Nigeria’s Border Closure Policy: Protectionism on a Path to Economic Doom

Protectionism is a trade policy implemented with the sole aim of protecting local industries from unfair competition and other trade vices by restricting imports from other countries through import tariffs, import quotas, goods ban etc. The Nigerian border closure was implemented as a protectionist policy, to prevent smuggling of goods, promote local production of goods and improve the Nigerian economy. However, the opposite might result on a long term analysis due to a number of factors exposed in this article including; lack of economical and infrastructural capacity to support a sole producing economy, inability of local producers to meet the increased demand that followed the implementation of the policy, inflation of goods due to local monopoly, inferior goods and lack of innovation result from lack of competition, counter-effect of increased smuggling as a result of border closure, unemployment and financial loss on the part of international traders and loss of revenue from import taxes on the part of the government and threat of retaliatory protectionist policies from other countries, all of which contribute to economical drain. Thus while it may serve some good for a while, on a long term basis, it is a pathway to economic doom.
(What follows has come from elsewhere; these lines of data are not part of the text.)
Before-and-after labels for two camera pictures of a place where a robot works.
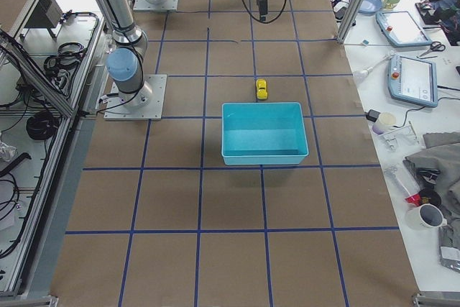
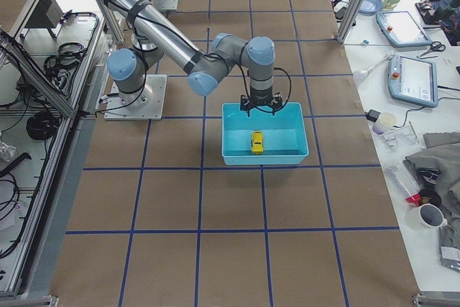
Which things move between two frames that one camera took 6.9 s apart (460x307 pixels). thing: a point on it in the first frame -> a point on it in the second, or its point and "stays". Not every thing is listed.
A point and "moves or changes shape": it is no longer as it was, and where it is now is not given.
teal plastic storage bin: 263,133 stays
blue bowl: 370,4 stays
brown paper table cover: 163,221 stays
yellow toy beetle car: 261,93 moves or changes shape
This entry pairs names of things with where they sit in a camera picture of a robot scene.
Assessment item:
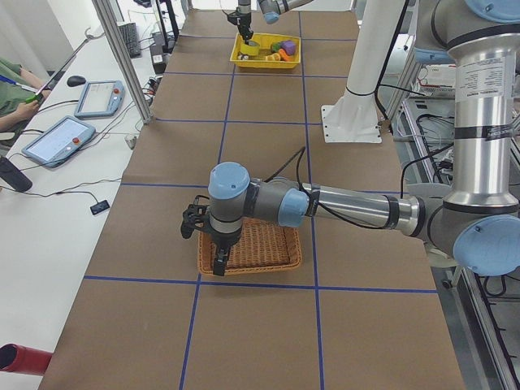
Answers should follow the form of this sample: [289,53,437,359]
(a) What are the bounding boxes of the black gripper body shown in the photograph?
[236,3,251,29]
[210,228,241,260]

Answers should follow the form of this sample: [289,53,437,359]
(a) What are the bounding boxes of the yellow tape roll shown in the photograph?
[239,40,260,58]

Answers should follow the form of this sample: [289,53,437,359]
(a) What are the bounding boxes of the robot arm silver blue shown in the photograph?
[198,1,519,276]
[227,0,312,43]

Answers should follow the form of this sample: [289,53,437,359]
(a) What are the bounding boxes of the yellow plastic basket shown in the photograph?
[229,33,301,70]

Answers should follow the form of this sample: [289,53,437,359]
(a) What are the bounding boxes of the brown wicker basket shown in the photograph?
[197,218,302,276]

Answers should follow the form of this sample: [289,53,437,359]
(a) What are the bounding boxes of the toy bread roll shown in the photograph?
[265,53,281,62]

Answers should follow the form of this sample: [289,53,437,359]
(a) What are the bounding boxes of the orange toy carrot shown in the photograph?
[278,49,293,62]

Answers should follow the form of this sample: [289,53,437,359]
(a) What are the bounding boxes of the purple foam block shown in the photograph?
[280,40,297,56]

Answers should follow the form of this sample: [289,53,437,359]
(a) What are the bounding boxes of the black power adapter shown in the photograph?
[149,43,168,75]

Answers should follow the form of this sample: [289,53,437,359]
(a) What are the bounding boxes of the black keyboard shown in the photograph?
[118,22,141,59]

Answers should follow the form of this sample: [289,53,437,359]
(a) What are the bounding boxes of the small black usb device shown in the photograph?
[89,200,110,215]

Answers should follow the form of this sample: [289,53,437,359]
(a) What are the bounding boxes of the upper teach pendant tablet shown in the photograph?
[74,80,125,119]

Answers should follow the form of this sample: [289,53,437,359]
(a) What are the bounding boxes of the teach pendant tablet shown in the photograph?
[22,116,95,168]
[74,80,125,119]

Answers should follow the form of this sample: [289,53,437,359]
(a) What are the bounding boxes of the black computer mouse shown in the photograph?
[67,76,86,87]

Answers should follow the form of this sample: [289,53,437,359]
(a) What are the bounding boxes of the lower teach pendant tablet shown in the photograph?
[22,116,95,168]

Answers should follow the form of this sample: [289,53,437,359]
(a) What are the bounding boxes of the reacher grabber stick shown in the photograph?
[25,28,105,103]

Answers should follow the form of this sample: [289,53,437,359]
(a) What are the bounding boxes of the black cylinder object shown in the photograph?
[0,156,33,192]

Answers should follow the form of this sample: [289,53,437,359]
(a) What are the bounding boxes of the red cylinder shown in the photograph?
[1,344,53,376]

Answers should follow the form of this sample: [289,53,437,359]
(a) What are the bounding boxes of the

International trade has been recognised as one of the bedrocks of international relations over the years. It is the exchange of capital, goods and services across international borders and territories which represents a significant part of the gross domestic product of most countries. This concept of international trade owes its origin to the principle of comparative advantage attributed to the works of economists like Adam Smith, John Stuart Mill and David Richardo, that if countries should specialise in the production of goods where they have lower opportunity cost, then there will be an increase in economic welfare. This is because countries are endowed with different raw materials and infrastructural capacities and thus may produce the same goods more efficiently and sell it more cheaply than other countries. Thus, if a country cannot efficiently produce an item, it can obtain that item by trading with another country that can.
As with most theories, the theory of international trade has two opposing views; free trade, which encourages no limitation to trade and protectionism which makes use of protectionist policies like tariffs, import quotas and ultimately government regulations like border closure in a bid to regulate international trade. In the course of this article, the Nigerian border closure policy, a protectionist move shall be examined in the light of its economic effect on the nation.
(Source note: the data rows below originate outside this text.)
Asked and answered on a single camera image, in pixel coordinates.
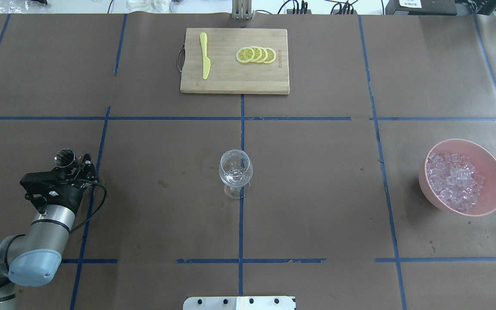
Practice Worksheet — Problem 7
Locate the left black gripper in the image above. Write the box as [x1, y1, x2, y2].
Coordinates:
[43, 153, 98, 211]

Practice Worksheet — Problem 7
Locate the steel jigger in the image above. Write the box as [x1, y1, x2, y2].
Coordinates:
[53, 149, 78, 169]

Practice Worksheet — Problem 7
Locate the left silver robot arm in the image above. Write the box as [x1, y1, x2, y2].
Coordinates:
[0, 149, 102, 310]

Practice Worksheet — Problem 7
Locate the clear wine glass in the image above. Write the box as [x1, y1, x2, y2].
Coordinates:
[219, 149, 254, 200]

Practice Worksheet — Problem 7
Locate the ice cubes pile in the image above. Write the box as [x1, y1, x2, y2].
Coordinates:
[426, 152, 486, 214]

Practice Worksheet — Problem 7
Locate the pink ice bowl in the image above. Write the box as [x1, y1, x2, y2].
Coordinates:
[418, 139, 496, 217]

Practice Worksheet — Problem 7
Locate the bamboo cutting board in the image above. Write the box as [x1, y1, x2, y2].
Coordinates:
[180, 28, 291, 96]

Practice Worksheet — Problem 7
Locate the yellow plastic knife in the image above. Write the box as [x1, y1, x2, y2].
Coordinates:
[199, 33, 212, 79]

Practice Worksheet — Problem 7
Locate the black box device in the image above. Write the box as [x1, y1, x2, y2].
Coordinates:
[384, 0, 457, 16]

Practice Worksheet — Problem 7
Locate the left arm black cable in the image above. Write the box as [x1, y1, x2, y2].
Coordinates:
[59, 181, 107, 235]

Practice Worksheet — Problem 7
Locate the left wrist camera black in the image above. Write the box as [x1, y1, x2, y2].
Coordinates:
[19, 168, 69, 215]

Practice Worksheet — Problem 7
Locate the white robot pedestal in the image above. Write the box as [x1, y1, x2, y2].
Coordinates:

1.1 Concept of Protectionism
Protectionism is an economic policy of restricting imports from other countries through methods such as tariffs on imported goods, import quotas and a variety of government regulations. It refers to trade policies that protect local businesses from foreign competition. It could take the form of import tariffs, import quotas, trade embargoes, and local subsidies. Some have argued that no major country has ever successfully industrialised without some form of protectionism. Its effect on a particular economy can be likened to that of a double edged sword, either shielding producing businesses and workers of the import-competing in the country from foreign competitors or serving as an instrument of economic doom, reducing trade and adversely affecting consumers in general by raising the cost of goods and harming producers and workers in the export sector both in the country implementing it and the country against. Thus while it delivers short term goals, it could cause long term economical problems in a state.
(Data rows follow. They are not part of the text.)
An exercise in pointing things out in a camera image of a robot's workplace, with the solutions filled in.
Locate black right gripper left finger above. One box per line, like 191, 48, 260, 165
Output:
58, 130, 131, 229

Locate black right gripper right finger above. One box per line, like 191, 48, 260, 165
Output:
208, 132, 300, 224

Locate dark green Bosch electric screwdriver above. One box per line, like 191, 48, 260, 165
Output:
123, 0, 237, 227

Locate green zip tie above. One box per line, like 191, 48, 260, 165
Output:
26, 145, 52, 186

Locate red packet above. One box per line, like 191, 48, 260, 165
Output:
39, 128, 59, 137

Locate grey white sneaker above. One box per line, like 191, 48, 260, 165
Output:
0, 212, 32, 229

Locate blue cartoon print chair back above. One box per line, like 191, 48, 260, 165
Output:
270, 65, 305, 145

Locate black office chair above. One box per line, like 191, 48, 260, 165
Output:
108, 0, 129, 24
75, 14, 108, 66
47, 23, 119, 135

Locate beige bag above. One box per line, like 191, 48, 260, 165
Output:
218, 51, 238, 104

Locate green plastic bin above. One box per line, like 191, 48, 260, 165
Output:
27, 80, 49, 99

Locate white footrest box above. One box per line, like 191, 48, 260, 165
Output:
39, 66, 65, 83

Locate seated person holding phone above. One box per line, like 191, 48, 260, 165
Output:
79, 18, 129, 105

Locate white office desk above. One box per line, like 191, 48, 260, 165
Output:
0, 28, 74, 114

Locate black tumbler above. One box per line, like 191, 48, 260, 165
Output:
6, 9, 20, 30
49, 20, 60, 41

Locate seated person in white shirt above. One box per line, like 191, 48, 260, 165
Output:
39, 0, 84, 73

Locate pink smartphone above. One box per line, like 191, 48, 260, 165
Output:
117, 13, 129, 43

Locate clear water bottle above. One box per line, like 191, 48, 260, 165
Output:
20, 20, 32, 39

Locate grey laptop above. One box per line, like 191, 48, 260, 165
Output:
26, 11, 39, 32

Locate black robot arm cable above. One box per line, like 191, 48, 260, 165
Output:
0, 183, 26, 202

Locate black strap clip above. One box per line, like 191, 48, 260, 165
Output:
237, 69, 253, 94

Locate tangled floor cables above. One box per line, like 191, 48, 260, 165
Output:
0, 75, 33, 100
1.2 International Protectionist Countries and its Economic Effects- China and Singapore
China is one country that is notable for its protectionist policies. In the 2000s, it was the centre of the world trading system dominating both Asia and intercontinental change. However, it wasn’t satisfied with this role and decided to pursue a less interdependent, self- contained economy and pioneered The Made in China 2025 initiative with a goal to achieve 70% self- sufficiency in its industries by 2025. As rosy as this sounds, according to the international committee, this is a troubling development in that it not only creates a new competition for U.S, Japanese, European and South Korean companies but also disrupts global supply chains leading to China’s de-globalisation at a very rapid rate. Many have asserted that a world of self-contained national supply chains is probably going to be less efficient and more dangerous than a world of distributed international production.


Singapore is another country which significant protectionist policies. Trade protectionism is cited as the top risks by local economists as suggested by the Monetary Authority of Singapore (MAS). While it gives short gains, it also leaves short term damage in its propagation of economic damage. Some of its problems include; local business unproductivity, retaliatory tariffs or protectionist policies from other countries, export constraint by internal producing companies amongst others.


2.1 Overview of Nigeria’s Border Closure Policy
Border closure is a protectionist policy that prevents the movement of goods or people between different jurisdictions with limited or no exceptions associated with this movement.
Following the worldwide drop in the price of crude oil in 2014, Nigeria’s economy declined in 2015 and deteriorated by 1.6% in 2016. The economic state of the country which further worsened until it fell into a recession in 2018. The fall in the value of the naira as a result of shortages in foreign exchange and the plunge of foreign direct investment caused the government to implement stringent policies. The crippling weight on the oil sector being a major source of the country’s income got worse with the recent oil crisis. Consequent upon these, the government perhaps thought that running an independent economy will suffice, which is in fact not the best choice a country like Nigeria has made.
The recent border closure trend in Nigeria started in August 2019 when President Mohammadu Buhari ordered the closure of Nigeria’s land border with Benin, preventing the import of goods. The move was said to be in a bid to curb smuggling of rice staple and associated corruption. However, on the 14th of October 2014 Nigeria ordered the closure of all of Nigeria’s borders with Benin as well as those with all other countries thereby stopping trade flow with its neighbours for same reasons. The goods caught in the ban include rice, poultry birds, frozen foods, weapons and ammunition, bagged cement, second hand clothing and lots more. Buhari’s government in effect restricted the import of rice in order to encourage Nigerian rice production. In this light the policy was implemented as a protectionist policy. This border closure policy has raised a lot of whirlwind amongst the masses and the international community. Some Nigerians have expressed satisfaction especially those into farming while others have expressed their dissatisfaction especially those into the trade business. Mr Bimbo Ashiru, former commissioner of commerce and industry, Ogun state expressed his concern on the increased dumping of goods by neighbouring countries into Nigeria and sees the border closure as a preventive measure to such. However, many have expressed concerns as to the danger head of this protectionist move.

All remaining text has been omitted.